Extrait de l'œuvre
Mais pourquoi brousse impénétrable encore cacher le vif zéro de ma mendicité et par un souci de noblesse apprise ne pas entonner l'horrible bond de ma laideur pahouine ?
voum rooh oh
voum rooh oh
à charmer les serpents à conjurer les morts
voum rooh oh
à contraindre la pluie à contrarier les raz de marée
voum rooh oh
à empêcher que ne tourne l'ombre
voum rooh oh
que mes cieux à moi s'ouvrent
— moi sur une route, enfant, mâchant une racine de canne à sucre
— traîné homme sur une route sanglante une corde au cou
— debout au milieu d'un cirque immense, sur mon front noir une couronne de daturas
voum rooh
s'envoler
plus haut que le frisson plus haut que les sorcières vers d'autres étoiles exaltation féroce de forêts et de montagnes déracinées à l'heure où nul n'y pense les îles liées pour mille ans !
voum rooh oh
pour que revienne le temps de promission
et l'oiseau qui savait mon nom
et la femme qui avait mille noms
et la fontaine de soleil et de pleurs
et ses cheveux d'alevin
et ses pas mes climats
et ses yeux mes saisons
et les jours sans nuisance
et les nuits sans offense
et les étoiles de confidence
et le vent de connivence
Mais qui tourne ma voix ? qui écorche ma voix ? Me fourrant dans la gorge mille crocs de bambou.
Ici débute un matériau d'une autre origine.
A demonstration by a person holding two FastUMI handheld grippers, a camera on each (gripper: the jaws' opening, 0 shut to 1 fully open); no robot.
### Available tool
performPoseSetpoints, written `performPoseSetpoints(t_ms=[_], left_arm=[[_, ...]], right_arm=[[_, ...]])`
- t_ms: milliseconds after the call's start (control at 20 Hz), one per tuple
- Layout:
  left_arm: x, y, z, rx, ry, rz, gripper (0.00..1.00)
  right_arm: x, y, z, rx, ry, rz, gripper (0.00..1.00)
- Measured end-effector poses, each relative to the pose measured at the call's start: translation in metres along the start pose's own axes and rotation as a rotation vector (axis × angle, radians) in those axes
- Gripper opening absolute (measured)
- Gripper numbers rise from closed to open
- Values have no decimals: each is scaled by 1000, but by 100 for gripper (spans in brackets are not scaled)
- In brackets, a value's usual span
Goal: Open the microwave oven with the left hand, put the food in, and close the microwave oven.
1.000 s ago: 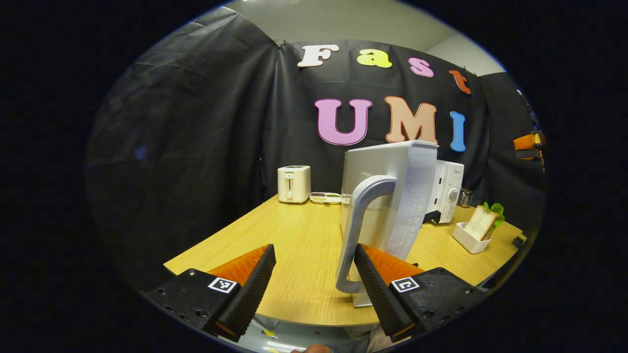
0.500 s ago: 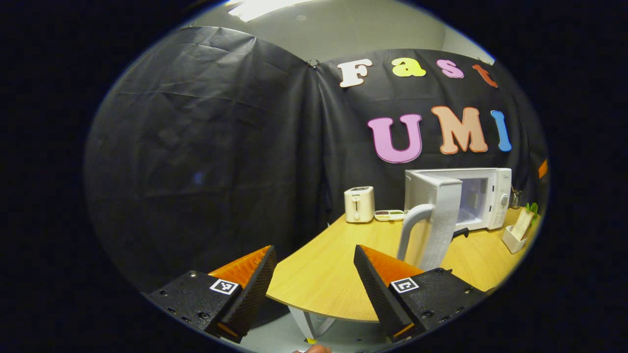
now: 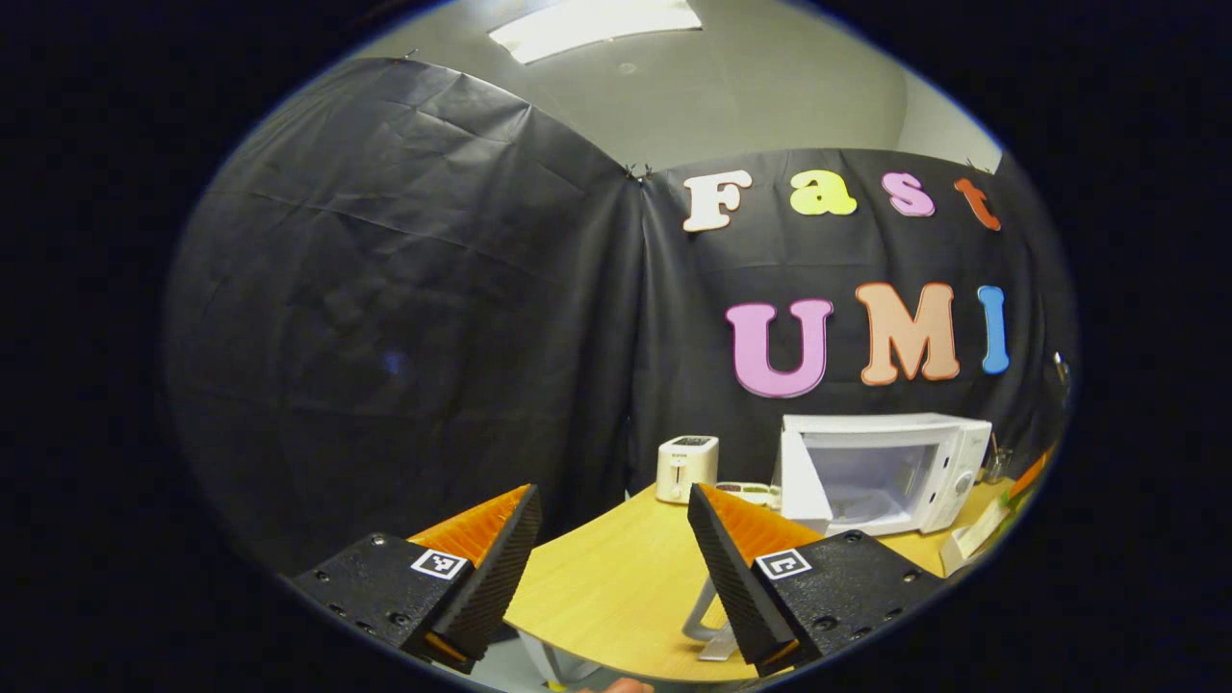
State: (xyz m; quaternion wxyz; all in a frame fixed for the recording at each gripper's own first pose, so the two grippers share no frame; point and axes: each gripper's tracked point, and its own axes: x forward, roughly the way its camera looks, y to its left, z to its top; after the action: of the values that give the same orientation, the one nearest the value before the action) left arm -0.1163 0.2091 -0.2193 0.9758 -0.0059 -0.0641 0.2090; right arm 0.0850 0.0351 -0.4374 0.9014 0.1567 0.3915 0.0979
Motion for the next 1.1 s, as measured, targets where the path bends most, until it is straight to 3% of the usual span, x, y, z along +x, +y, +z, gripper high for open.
performPoseSetpoints(t_ms=[300, 400, 450, 550, 600, 700, 750, 800, 850, 950, 1000, 1050, 1100], left_arm=[[6, -18, 11, -33, -32, 18, 93], [5, -16, 7, -60, -28, 27, 89], [5, -11, 2, -70, -21, 37, 93], [5, -1, -7, -80, -7, 64, 93], [6, 2, -10, -83, -1, 77, 93], [4, 6, -13, -92, 3, 83, 89], [6, 6, -17, -90, 8, 81, 93], [6, 5, -18, -87, 9, 75, 93], [6, 5, -15, -89, 6, 68, 93], [4, 5, -15, -99, -3, 59, 93], [4, 5, -16, -102, -3, 53, 93], [3, 3, -19, -106, 0, 46, 93], [3, 3, -20, -108, 5, 41, 93]], right_arm=[[17, -2, -15, 101, 89, 36, 97], [21, -1, -18, 123, 112, 35, 97], [23, 0, -18, 134, 119, 34, 97], [26, 2, -20, 148, 137, 31, 86], [28, 4, -21, 154, 143, 33, 97], [27, 7, -27, 154, 165, 32, 83], [30, 6, -31, 144, 174, 21, 73], [27, 4, -33, 151, 186, 6, 72], [26, 1, -32, 153, 187, -8, 53], [27, -6, -29, 179, 176, -38, 57], [27, -4, -30, 198, 169, -41, 38], [28, -4, -31, 195, 168, -42, 38], [27, -4, -31, 188, 159, -43, 45]])
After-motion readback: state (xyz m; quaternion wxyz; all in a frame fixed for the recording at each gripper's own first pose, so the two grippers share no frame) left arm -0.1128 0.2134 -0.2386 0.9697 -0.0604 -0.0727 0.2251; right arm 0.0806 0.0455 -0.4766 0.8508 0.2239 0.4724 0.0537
Mille pieux d'oursin. C'est toi sale bout de monde. Sale bout de petit matin. C'est toi sale haine. C'est toi poids de l'insulte et cent ans de coups de fouet. C'est toi cent ans de ma patience, cent ans de mes soins juste à ne pas mourir.
rooh oh
Aimé Césaire, "Cahier d'un retour au pays natal", Présence africaine, 1983, p. 29-31.